Принц Каспар Кандинский прибыл в отель «Савой» в корзинке. Я это знаю потому, что сам его туда внес. Я в то утро вносил весь багаж графини, и, скажу вам, вещей была уйма.
Но я был посыльным, и такая уж была моя работа: таскать багаж, открывать двери, желать постояльцам доброго утра и выполнять все их поручения, от чистки обуви до разноски телеграмм. При этом полагалось приветливо улыбаться, но помнить, что улыбка должна быть больше почтительной, чем дружеской. А еще надо было помнить все их имена и титулы, а это дело нелегкое, потому что в отель все время приезжали новые люди. И самое главное — посыльному (а он, между прочим, самый что ни на есть последний человек в отеле) нужно исполнять все, что постояльцы ни пожелают, и исполнять мгновенно. Я, можно сказать, был на побегушках у всех и каждого. Бывало, только и слышишь: «поживей, Джонни», «пулей, парень», «ну-ка, мигом», «ноги в руки и бегом». Щелкнет кто-нибудь пальцами — и я уже несусь со всех ног, особенно если поблизости миссис Блейз, старшая горничная.

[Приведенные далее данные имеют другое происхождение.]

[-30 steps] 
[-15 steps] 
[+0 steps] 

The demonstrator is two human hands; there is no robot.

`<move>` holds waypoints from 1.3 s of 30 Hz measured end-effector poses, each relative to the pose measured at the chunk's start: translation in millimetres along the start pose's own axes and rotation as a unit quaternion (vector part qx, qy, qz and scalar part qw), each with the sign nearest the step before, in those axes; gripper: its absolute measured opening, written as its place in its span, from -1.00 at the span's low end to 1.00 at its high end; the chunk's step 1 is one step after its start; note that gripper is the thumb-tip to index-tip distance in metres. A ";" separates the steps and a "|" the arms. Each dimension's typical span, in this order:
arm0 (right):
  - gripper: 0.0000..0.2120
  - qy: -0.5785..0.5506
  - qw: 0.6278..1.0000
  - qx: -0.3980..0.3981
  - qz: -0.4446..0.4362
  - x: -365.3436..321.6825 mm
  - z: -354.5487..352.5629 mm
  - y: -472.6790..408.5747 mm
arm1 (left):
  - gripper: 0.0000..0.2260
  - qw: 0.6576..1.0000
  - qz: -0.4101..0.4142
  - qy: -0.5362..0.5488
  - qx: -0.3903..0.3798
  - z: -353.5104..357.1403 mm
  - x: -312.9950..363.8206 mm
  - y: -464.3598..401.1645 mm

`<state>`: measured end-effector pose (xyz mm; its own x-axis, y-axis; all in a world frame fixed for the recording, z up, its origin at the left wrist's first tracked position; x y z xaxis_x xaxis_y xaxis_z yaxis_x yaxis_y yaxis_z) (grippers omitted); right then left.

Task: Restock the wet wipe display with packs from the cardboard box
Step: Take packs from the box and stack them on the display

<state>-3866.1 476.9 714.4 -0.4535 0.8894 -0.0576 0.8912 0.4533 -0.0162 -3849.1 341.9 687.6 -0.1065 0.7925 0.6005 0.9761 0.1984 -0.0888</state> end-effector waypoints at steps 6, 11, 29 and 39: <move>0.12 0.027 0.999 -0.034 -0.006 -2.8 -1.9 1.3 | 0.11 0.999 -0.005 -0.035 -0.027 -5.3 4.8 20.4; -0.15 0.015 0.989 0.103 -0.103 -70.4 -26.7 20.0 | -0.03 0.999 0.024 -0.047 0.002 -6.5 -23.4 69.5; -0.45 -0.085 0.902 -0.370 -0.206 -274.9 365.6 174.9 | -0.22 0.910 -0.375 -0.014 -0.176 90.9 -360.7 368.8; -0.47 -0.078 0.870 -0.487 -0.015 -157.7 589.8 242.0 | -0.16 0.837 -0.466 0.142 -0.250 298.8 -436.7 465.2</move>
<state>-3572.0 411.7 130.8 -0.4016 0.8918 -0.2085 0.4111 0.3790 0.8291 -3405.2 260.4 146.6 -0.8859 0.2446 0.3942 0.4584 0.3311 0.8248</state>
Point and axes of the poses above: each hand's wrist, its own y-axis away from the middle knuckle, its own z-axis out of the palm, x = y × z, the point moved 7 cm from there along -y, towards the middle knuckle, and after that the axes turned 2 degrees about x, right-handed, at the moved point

Мы всегда слышали ее приближение, потому что она на ходу громыхала, как скелет костями, огромной связкой ключей на поясе. Когда она злилась, а злилась она часто, голос у нее делался громкий, как тромбон. Миссис Блейз любила, чтобы ее называли «мадам», но в коридоре на верхнем этаже отеля, где жила обслуга — посыльные, горничные, кухонный народ, — мы все называли ее Скелетиной, потому что она не только гремела как скелет, но еще и лицом на него походила. Мы изо всех сил старались не попадаться ей на глаза.
Для нее любой, самый мелкий беспорядок был страшным преступлением, будь то сгорбленные плечи, растрепанные волосы или грязные ногти. Самым ужасным преступлением считалось зевать на работе. Как раз на этом меня Скелетина и поймала в то утро, перед самым появлением графини. Она подошла ко мне в холле, злобно шипя на ходу:
— Я видела, как ты зеваешь, бездельник. И шапку опять набок сдвинул. Знаешь, что я этого терпеть не могу. Поправь сейчас же. А еще раз зевнешь — я с тебя шкуру спущу.
Поправляя шапку, я увидел, как швейцар, мистер Фредди, распахивает дверь перед графиней. Мистер Фредди щелкнул мне пальцами — и так вот получилось, что спустя несколько мгновений я уже шагал через холл отеля рядом с графиней, неся в корзинке ее кота, а он голосил так громко, что все вокруг провожали нас глазами. Голосил он не как другие коты — это были скорее горестные завывания, почти по-человечески скорбные и мелодичные. Графиня, вместе со мной, величаво приблизилась к портье и объявила с сильным иностранным акцентом — русским, как я позже узнал:
— Я графиня Кандинская. У вас заказан номер люкс для Каспара и для меня. Окно моей комнаты должно выходить на реку, и мне нужен рояль. Я телеграфировала вам мои требования.
Графиня говорила как человек, привыкший к тому, чтобы его слушали и ему повиновались. Много таких людей проходило через двери «Савоя» — богатые, знаменитые, скандально известные, деловые тузы, лорды и леди, даже премьер-министры и президенты. По правде сказать, мне не по душе были их высокомерие и заносчивость. Но я быстро сообразил, что если хорошо скрывать свои чувства под улыбкой и умно себя вести, то от некоторых можно дождаться очень неплохих чаевых — особенно от американцев. «Знай себе улыбайся и помахивай хвостиком», как сказал мне мистер Фредди. Он прослужил швейцаром в «Савое» без малого двадцать лет и знал, что говорит. Это был хороший совет. Как бы ни обходились со мной гости, я приучился в ответ улыбаться и держаться приветливым щенком.
В тот первый раз, что я повстречался с графиней Кандинской, я подумал, что это просто еще одна богатая аристократка. Но было в ней что-то такое, что с самого начала вызвало у меня восхищение. Она не просто прошла к лифту, а величественно прошествовала, шелестя юбками, и страусовые перья на шляпе стелились за ней, как флаги по ветру.
Надо сказать, все — не исключая, к моему удовольствию, и Скелетины, — приседали или кланялись, когда она проходила мимо, и все это время я без зазрения совести купался в лучах ее славы, блеска и элегантности.
Я вдруг почувствовал себя в самом центре событий и очень значительной персоной. У меня, посыльного, которого четырнадцать лет назад младенцем подкинули на крыльцо приюта в Ислингтоне, не так-то много было возможностей ощущать свою значительность. Так что к тому времени, когда мы все — графиня, я и кот, продолжающий голосить в своей корзинке, — вошли в лифт, я чувствовал, что мне сам черт не брат. Наверно, это было заметно.